For the past year, the largest Facebook page dedicated to Black Lives Matter was a scam with ties to a middle-aged white man, CNN reports.
CNN’s investigation uncovered that the page—simply titled Black Lives Matter and boasting 700,000 followers—is connected to Ian Mackay, a National Union of Workers official in Australia who had registered dozens of similar Black rights sites, including a Black Lives Matter Facebook group. The page was also tied to at least $100,000 in fundraisers that were supposed to go to Black Lives Matter causes, but CNN reports that some of that money was transferred to Austrailian bank accounts.
The BLM page has since been suspended by Facebook—and now taken down by an administrator—but only after a week of back-and-forths with CNN about what it uncovered and after first suspending an administrator, according to the news source. A co-founder of the real Black Lives Matter movement, Patrisse Cullors, told CNN that she had flagged the page as a scam months ago without success.

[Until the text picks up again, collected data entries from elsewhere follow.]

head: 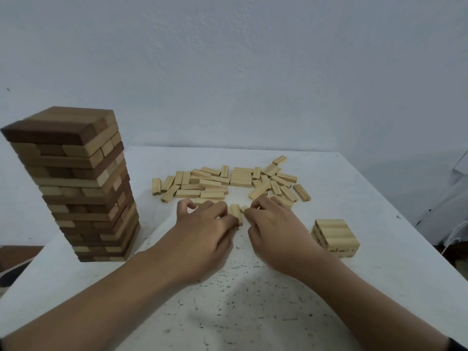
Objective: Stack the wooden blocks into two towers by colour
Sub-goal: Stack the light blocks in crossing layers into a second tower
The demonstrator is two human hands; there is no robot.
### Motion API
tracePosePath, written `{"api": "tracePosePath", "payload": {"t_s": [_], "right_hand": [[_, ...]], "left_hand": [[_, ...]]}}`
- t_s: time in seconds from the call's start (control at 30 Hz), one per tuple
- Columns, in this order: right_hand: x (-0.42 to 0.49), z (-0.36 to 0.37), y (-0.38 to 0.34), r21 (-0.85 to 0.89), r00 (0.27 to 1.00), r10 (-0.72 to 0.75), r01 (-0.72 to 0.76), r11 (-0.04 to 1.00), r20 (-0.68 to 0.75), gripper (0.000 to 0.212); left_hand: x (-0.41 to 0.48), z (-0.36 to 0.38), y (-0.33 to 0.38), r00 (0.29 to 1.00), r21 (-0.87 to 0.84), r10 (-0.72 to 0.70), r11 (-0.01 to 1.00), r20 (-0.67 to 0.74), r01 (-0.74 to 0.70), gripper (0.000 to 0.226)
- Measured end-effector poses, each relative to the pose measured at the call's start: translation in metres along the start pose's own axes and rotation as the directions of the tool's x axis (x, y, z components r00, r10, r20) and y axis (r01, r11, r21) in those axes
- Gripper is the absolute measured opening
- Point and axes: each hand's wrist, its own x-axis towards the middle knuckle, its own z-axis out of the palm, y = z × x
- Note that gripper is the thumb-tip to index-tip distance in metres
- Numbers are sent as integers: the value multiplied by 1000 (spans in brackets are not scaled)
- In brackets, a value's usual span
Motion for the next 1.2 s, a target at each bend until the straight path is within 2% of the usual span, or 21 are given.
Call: {"api": "tracePosePath", "payload": {"t_s": [0.13, 0.27, 0.37, 0.6, 0.83, 0.97, 1.2], "right_hand": [[0, 3, -5, 191, 998, 31, -20, 981, -55, 24], [-2, 0, -8, 316, 998, 43, -23, 949, -55, 22], [-5, -3, -7, 291, 1000, -7, 13, 957, -23, 23], [-7, -6, -3, 262, 996, -86, 75, 962, 28, 33], [-8, -12, -4, 270, 991, -84, 55, 961, 99, 33], [-7, -12, 0, 283, 988, -113, 80, 956, 103, 36], [-6, -16, 11, 253, 980, -138, 99, 962, 143, 49]], "left_hand": [[-14, -8, -8, 998, -78, 39, 996, 39, -36, 33], [-21, -8, -16, 1000, -242, 24, 970, -19, -28, 25], [-26, -5, -20, 999, -316, 8, 948, -37, -19, 21], [-28, -1, -22, 1000, -315, -26, 948, 17, 30, 28], [-22, 1, -23, 999, -314, -39, 948, 18, 43, 25], [-22, -2, -22, 998, -327, -57, 943, 1, 54, 30], [-24, -13, -16, 993, -387, -86, 915, 84, 112, 37]]}}
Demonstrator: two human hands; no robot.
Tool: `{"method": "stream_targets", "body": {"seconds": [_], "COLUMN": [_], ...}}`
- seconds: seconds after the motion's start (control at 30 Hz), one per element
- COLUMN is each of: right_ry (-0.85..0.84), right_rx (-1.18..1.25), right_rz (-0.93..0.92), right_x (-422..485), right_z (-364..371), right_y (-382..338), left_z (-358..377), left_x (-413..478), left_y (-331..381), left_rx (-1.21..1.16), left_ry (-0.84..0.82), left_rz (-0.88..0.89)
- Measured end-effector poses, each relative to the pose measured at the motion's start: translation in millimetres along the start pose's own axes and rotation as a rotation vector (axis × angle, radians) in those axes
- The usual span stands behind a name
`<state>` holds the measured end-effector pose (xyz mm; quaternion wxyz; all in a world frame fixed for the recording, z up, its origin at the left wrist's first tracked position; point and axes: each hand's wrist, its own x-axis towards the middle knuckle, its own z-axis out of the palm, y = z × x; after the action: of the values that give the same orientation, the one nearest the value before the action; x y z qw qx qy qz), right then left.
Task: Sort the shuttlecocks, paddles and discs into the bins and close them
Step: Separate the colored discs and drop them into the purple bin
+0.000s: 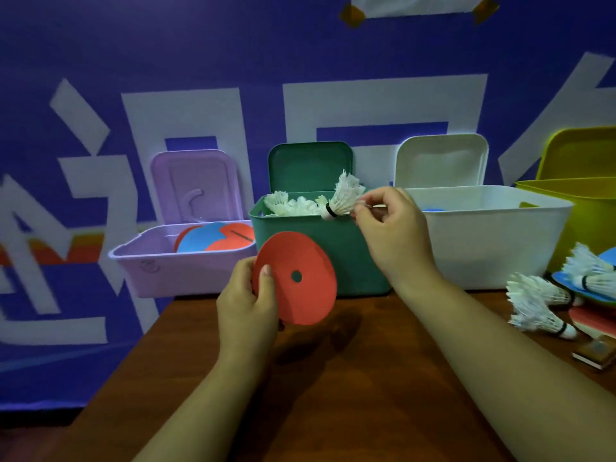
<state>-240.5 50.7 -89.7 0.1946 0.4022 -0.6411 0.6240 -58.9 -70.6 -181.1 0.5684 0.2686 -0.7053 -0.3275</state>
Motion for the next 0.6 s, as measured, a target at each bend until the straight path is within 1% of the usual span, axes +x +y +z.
{"method": "stream_targets", "body": {"seconds": [0.13, 0.23, 0.27, 0.3, 0.37, 0.4, 0.47, 0.53, 0.6], "right_ry": [-0.017, -0.021, -0.058, -0.134, -0.307, -0.331, -0.259, -0.181, -0.189], "right_rx": [-0.001, -0.047, -0.069, -0.105, -0.253, -0.304, -0.259, -0.206, -0.214], "right_rz": [-0.081, -0.165, -0.188, -0.201, -0.196, -0.188, -0.180, -0.219, -0.275], "right_x": [27.1, 47.7, 54.5, 59.5, 60.4, 57.3, 46.1, 34.0, 27.9], "right_z": [37.3, 63.3, 71.4, 78.6, 89.9, 93.4, 95.7, 94.9, 94.4], "right_y": [-11.2, -13.3, -10.9, -7.8, 0.1, 4.6, 13.2, 19.9, 25.0], "left_z": [-2.5, -5.3, -6.0, -6.5, -7.1, -7.5, -8.3, -9.1, -10.3], "left_x": [4.0, 9.3, 10.6, 11.6, 13.3, 13.9, 15.5, 15.8, 14.6], "left_y": [0.1, -0.4, -1.1, -2.3, -5.1, -5.9, -6.5, -3.8, 2.8], "left_rx": [-0.020, -0.027, -0.030, -0.036, -0.039, -0.036, -0.045, -0.056, -0.061], "left_ry": [0.042, 0.074, 0.087, 0.100, 0.122, 0.127, 0.125, 0.133, 0.160], "left_rz": [-0.007, -0.030, -0.038, -0.045, -0.046, -0.046, -0.052, -0.048, -0.024]}}
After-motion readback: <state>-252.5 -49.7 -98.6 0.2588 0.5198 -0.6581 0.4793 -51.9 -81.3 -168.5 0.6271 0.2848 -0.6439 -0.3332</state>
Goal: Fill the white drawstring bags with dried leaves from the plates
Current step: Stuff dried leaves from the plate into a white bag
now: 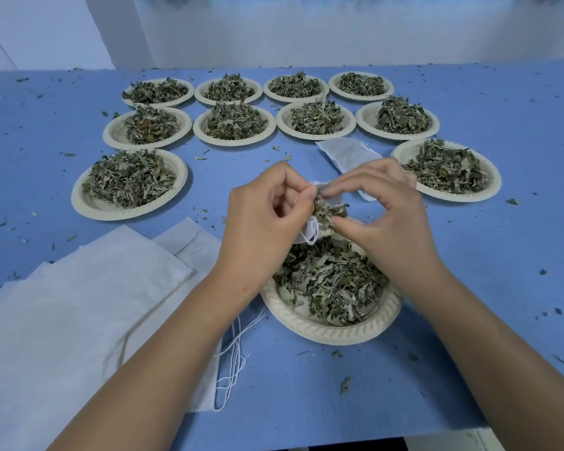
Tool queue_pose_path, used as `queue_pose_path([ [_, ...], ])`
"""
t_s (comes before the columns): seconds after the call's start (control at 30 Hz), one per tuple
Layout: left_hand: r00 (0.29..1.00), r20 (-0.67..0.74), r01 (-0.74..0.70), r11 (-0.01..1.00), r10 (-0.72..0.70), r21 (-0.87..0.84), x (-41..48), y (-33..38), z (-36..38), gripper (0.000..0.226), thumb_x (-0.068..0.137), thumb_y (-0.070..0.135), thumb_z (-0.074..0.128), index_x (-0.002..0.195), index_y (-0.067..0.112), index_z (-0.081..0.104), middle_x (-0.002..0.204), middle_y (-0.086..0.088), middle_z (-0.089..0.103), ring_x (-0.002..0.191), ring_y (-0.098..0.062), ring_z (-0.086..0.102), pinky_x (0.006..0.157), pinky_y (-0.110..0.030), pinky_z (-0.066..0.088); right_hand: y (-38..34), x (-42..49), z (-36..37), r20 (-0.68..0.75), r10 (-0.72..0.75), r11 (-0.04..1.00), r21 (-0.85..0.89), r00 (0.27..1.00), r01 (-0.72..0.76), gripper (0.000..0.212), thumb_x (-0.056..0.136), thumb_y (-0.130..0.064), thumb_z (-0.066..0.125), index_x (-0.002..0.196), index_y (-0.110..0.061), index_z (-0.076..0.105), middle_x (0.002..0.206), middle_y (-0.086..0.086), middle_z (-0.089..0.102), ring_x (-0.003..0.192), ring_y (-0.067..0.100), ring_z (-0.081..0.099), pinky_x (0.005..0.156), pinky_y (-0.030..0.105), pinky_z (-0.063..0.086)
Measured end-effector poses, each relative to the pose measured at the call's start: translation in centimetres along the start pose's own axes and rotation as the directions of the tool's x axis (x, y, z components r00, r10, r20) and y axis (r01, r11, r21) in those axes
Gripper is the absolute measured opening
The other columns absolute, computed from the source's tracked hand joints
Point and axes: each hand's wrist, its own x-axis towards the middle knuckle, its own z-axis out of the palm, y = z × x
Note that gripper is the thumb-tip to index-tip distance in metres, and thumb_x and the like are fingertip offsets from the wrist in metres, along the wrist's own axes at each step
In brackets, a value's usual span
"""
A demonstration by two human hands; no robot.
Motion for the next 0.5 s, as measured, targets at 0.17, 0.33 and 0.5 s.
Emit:
queue_pose_path([
  [0.17, 1.000, -0.021, 0.019, 1.000, -0.019, 0.002, 0.11, -0.09, -0.06, 0.015, 0.092, 0.015, 0.065, 0.078, 0.017, 0.062, 0.055, 0.013, 0.054, 0.051, -0.003, 0.048, 0.054, -0.016, 0.041, -0.17, -0.02, -0.84, -0.057, 0.034, 0.999, 0.032, 0.998, -0.033, 0.026, 0.067, -0.019, 0.083, 0.070, -0.017, 0.058, 0.082, -0.005, 0.060, 0.088, 0.006, 0.049, 0.100, 0.037, 0.028],
  [0.33, 1.000, 0.000, 0.003, 1.000, -0.003, 0.004, 0.03, 0.00, 0.00, 0.016, 0.093, 0.015, 0.064, 0.078, 0.020, 0.061, 0.054, 0.014, 0.054, 0.050, -0.003, 0.049, 0.052, -0.018, 0.042, -0.15, 0.13, -0.23, 0.093, -0.043, 0.999, -0.022, 0.995, 0.045, 0.014, 0.078, -0.009, 0.074, 0.079, -0.022, 0.070, 0.082, -0.014, 0.065, 0.097, 0.004, 0.048, 0.098, 0.040, 0.026],
  [0.5, 0.997, -0.060, 0.043, 0.999, -0.044, -0.008, 0.30, -0.36, -0.17, 0.013, 0.092, 0.014, 0.064, 0.078, 0.015, 0.063, 0.053, 0.013, 0.052, 0.048, -0.001, 0.046, 0.051, -0.017, 0.040, -0.39, -0.03, -0.98, 0.069, -0.104, 0.991, 0.088, 0.992, 0.098, 0.018, 0.080, -0.034, 0.060, 0.089, -0.019, 0.061, 0.092, -0.017, 0.059, 0.099, 0.005, 0.047, 0.101, 0.046, 0.029],
])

The Facebook page was allegedly started in 2016 and regularly drove traffic to Blackpowerfirst.com, which was registered to Mackay until at least 2015—that same year, the site enabled a feature allowing owners to hide that information. When CNN contacted Mackay about the Black Lives Matter page, he denied running it. He has since been suspended from his job, according to National Union of Workers.
This revelation once again poses the question of how Facebook is monitoring and verifying its content. CNN said that when it first flagged the page, Facebook said it did not violate its “Community Standards.” The platform has, however, recently announced it will make people running large pages verify their identity and location.
Correction: A previous version referred to Cullors with the wrong pronoun. We regret the error.